Gündem

Cezaevinde kalabilir mi? Adli Tıp’tan Murat Çalık kararı

İBB soruşturmasında tek tek ceza alanlar listesi

Adli Tıp Kurumu (ATK), İstanbul Büyükşehir Belediyesine (İBB) yönelik yolsuzluk soruşturması kapsamında tutuklanarak Beylikdüzü Belediye Başkanlığı vazifesinden uzaklaştırılan Mehmet Murat Çalık’ın, mevcut tıbbi doküman, tetkikler ve muayene bulgularına nazaran, cezaevi kaidelerinde kalmasında sıhhati tarafından mani bir durum tespit edilmediğini bildirdi.
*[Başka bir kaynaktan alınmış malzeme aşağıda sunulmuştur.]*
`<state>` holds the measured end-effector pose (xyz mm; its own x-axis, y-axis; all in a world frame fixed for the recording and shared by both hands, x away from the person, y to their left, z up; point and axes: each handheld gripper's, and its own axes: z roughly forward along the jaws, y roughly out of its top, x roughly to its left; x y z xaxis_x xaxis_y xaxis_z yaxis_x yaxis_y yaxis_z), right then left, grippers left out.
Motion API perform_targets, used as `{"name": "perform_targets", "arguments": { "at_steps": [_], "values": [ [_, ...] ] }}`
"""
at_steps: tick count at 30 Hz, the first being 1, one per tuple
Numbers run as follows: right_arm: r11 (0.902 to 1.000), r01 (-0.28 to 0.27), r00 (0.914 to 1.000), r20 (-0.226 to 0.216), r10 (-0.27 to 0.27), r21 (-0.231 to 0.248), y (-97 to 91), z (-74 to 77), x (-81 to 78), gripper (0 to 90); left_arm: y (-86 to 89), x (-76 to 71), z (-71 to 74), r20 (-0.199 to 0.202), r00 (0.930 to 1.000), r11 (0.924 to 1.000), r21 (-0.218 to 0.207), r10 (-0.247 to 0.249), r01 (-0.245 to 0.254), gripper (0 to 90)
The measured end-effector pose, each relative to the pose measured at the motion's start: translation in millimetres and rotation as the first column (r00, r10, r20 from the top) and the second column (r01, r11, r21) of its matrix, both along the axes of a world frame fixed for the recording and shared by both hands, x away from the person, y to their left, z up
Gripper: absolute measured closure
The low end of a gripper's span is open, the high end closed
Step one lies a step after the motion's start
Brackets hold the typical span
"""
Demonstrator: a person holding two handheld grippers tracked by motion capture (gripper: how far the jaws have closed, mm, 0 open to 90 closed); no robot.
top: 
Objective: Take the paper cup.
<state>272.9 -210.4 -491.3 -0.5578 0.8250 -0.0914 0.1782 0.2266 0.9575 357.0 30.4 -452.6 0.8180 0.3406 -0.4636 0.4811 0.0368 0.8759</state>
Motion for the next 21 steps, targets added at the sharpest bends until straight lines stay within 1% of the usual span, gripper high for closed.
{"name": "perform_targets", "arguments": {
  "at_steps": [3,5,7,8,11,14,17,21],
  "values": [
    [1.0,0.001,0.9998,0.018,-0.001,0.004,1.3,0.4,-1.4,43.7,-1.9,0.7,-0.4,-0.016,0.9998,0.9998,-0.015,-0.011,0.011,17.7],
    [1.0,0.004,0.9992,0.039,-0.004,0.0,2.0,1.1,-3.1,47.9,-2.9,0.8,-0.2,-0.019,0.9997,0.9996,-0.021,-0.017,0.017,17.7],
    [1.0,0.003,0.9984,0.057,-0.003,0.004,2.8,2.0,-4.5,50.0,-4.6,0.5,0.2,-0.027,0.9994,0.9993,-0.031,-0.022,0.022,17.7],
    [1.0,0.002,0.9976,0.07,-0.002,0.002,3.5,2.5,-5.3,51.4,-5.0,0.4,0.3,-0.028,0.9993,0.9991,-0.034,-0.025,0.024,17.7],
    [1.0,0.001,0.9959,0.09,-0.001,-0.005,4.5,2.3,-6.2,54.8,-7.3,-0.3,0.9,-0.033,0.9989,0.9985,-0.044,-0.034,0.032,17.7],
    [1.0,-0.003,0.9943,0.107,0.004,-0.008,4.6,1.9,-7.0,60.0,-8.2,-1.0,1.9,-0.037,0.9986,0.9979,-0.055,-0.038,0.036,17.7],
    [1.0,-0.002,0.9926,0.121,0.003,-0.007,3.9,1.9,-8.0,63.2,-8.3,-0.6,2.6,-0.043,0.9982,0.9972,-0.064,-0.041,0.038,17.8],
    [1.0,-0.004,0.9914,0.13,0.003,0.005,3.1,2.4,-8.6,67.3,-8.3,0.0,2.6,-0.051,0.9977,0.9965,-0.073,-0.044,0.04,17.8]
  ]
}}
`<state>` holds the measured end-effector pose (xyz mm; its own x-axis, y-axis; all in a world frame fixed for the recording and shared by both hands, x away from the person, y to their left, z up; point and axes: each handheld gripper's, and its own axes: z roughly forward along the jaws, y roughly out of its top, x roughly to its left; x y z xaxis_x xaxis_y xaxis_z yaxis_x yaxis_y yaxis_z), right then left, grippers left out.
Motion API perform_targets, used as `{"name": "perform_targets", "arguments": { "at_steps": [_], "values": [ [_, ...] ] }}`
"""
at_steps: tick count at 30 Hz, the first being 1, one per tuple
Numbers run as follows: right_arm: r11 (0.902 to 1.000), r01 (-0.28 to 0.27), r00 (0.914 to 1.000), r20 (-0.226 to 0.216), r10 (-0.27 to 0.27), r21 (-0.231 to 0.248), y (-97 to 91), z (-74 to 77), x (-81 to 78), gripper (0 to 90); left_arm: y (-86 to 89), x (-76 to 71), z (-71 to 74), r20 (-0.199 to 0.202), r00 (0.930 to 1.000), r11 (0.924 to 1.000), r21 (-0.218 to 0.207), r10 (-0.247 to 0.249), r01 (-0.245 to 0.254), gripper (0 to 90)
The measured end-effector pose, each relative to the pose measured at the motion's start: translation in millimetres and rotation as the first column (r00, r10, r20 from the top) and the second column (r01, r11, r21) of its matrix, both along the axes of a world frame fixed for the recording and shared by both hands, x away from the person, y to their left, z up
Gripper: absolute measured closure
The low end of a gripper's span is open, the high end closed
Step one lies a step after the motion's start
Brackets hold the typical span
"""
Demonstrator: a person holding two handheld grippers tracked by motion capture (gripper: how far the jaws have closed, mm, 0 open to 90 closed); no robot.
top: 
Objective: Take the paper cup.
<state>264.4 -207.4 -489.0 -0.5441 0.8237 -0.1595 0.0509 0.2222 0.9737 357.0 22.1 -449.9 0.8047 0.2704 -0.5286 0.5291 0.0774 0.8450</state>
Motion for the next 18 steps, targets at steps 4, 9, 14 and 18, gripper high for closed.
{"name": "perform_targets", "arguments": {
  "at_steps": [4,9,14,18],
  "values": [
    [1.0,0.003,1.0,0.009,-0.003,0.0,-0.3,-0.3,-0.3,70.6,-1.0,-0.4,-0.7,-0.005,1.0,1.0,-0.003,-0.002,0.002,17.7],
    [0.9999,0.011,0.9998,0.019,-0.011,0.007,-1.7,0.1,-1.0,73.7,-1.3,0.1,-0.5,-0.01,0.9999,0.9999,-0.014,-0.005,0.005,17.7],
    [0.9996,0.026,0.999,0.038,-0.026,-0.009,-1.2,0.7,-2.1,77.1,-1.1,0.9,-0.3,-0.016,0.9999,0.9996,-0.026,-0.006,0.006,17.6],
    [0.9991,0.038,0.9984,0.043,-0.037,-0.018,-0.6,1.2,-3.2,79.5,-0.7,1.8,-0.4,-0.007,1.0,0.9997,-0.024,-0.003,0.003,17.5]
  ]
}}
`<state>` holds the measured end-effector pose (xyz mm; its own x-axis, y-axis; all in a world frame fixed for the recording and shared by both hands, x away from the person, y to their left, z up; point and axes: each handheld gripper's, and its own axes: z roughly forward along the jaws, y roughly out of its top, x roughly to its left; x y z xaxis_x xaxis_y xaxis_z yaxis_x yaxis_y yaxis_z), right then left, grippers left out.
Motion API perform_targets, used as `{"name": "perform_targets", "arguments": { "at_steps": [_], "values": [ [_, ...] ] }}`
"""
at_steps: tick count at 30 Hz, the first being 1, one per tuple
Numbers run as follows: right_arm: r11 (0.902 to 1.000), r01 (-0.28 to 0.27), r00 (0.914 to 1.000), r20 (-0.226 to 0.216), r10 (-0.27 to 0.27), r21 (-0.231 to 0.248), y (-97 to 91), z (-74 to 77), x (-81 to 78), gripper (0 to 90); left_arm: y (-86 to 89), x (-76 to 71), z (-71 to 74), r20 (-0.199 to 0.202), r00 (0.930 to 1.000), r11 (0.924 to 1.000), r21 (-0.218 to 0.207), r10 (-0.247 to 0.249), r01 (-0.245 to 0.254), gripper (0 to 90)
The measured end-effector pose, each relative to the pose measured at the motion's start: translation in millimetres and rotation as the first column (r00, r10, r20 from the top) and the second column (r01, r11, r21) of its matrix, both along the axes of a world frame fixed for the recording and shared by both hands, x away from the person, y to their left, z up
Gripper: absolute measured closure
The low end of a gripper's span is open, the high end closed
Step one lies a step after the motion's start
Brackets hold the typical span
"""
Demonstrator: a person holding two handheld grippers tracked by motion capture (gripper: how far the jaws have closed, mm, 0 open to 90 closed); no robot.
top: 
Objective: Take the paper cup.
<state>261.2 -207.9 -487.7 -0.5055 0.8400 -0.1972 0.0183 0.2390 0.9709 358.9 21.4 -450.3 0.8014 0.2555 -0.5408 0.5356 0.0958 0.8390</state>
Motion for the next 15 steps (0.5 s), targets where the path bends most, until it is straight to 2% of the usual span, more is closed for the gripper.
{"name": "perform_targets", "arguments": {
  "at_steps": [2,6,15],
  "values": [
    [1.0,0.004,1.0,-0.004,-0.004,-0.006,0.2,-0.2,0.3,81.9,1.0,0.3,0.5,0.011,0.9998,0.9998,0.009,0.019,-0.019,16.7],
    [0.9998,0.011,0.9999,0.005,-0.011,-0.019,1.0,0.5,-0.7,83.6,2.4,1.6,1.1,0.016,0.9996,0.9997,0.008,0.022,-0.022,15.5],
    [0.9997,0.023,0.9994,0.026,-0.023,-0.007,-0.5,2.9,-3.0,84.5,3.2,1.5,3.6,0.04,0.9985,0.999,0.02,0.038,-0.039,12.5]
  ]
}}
Adli Tıp tarafından Murat Çalık ile ilgili düzenlenen mütalaada, İzmir Cumhuriyet Başsavcılığınca Ceza İnfaz Kurumu şartlarında kalıp kalamayacağı konusunda rapor talep edildiği belirtildi.

“ÇALIK’IN CEZAEVİNDE KALMASINA PÜRÜZ YOK”

Aralık 1999’da Marmara Üniversitesi Hastanesinde akut myeloid lösemi (AML-M4) tanısı aldığı, Ocak-Haziran 2000 tarihlerinde de 4 kür kemoterapi tedavisi gördüğü tabir edilen Çalık hakkında, 17 Nisan 2002’de Türk Silahlı Kuvvetlerince “askerliğe elverişli olmadığı” biçiminde kıymetlendirme yapıldığı kaydedildi.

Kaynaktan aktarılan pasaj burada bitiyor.